If reports are correct that Food and Drug Administration Commissioner Marty Makary resigned under pressure from the White House to approve flavored nicotine vaping products, the episode says a great deal about the state of American tobacco policy. Cigarettes remain legal, ubiquitous, and extraordinarily deadly. Yet smoke-free alternatives that may help adults move away from combustible tobacco continue to trigger political panic out of proportion to the actual public health trade-offs involved.There is something deeply unserious about how Washington talks about nicotine. Cigarettes, the most dangerous products in the category, remain widely available. Smoke-free alternatives, however, are often treated as if their very existence is beyond the pale. That disconnect has fueled a regulatory debate that is too often driven by moral panic over nicotine rather than by outcomes.

The FDA’s recent approval of several flavored smoke-free products has sparked outrage from familiar quarters, with critics arguing that any legal pathway for flavored alternatives is inherently reckless.

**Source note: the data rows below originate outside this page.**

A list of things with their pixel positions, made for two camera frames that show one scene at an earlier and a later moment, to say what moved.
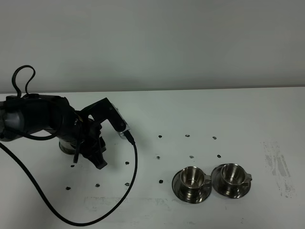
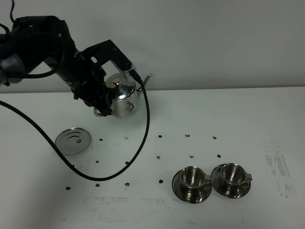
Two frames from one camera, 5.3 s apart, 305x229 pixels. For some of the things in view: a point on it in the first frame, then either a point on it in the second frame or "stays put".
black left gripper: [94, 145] -> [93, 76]
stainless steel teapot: [67, 147] -> [124, 92]
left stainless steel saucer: [205, 192] stays put
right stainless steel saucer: [221, 188] stays put
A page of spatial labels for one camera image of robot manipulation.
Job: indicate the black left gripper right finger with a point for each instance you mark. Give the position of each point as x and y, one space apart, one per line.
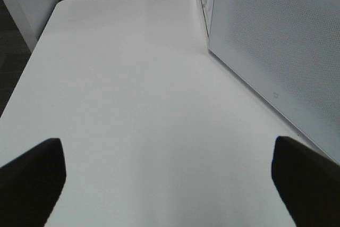
307 183

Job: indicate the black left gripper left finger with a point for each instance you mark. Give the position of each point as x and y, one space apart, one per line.
32 183

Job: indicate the white microwave door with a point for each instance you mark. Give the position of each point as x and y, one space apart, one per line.
288 52

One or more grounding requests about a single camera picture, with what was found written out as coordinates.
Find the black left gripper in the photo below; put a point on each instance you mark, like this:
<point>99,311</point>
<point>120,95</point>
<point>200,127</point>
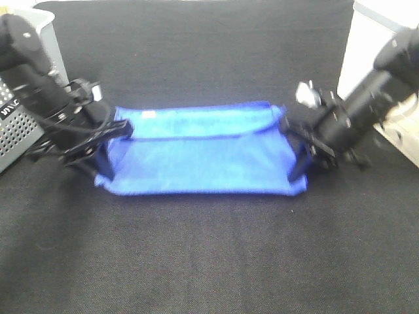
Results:
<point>78,134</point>

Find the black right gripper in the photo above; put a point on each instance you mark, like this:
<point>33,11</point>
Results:
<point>332,137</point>

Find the blue microfiber towel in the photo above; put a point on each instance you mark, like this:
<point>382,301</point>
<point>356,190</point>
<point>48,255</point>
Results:
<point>220,149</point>

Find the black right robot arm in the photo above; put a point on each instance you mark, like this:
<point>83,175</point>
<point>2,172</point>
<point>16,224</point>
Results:
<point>394,76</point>

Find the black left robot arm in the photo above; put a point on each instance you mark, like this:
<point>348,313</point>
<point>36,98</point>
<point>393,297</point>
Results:
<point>29,72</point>

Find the grey perforated laundry basket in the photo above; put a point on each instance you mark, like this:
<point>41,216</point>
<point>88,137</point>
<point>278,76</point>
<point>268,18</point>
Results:
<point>18,129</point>

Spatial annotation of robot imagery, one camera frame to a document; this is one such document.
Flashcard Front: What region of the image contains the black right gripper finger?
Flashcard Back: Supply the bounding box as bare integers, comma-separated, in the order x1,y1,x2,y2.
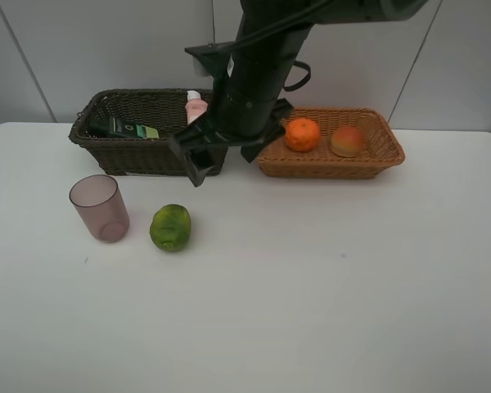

Sen. Dick Durbin (D-IL) posted on X that “these products addict children & expose them to harmful chemicals.”

An adult smoker standing at a convenience-store counter does not face an abstract policy debate. That person faces real choices: continue smoking cigarettes, buy an illicit product of uncertain origin, or try a legal alternative that has undergone review. Any regulatory system that ignores those real-world choices loses touch with reality.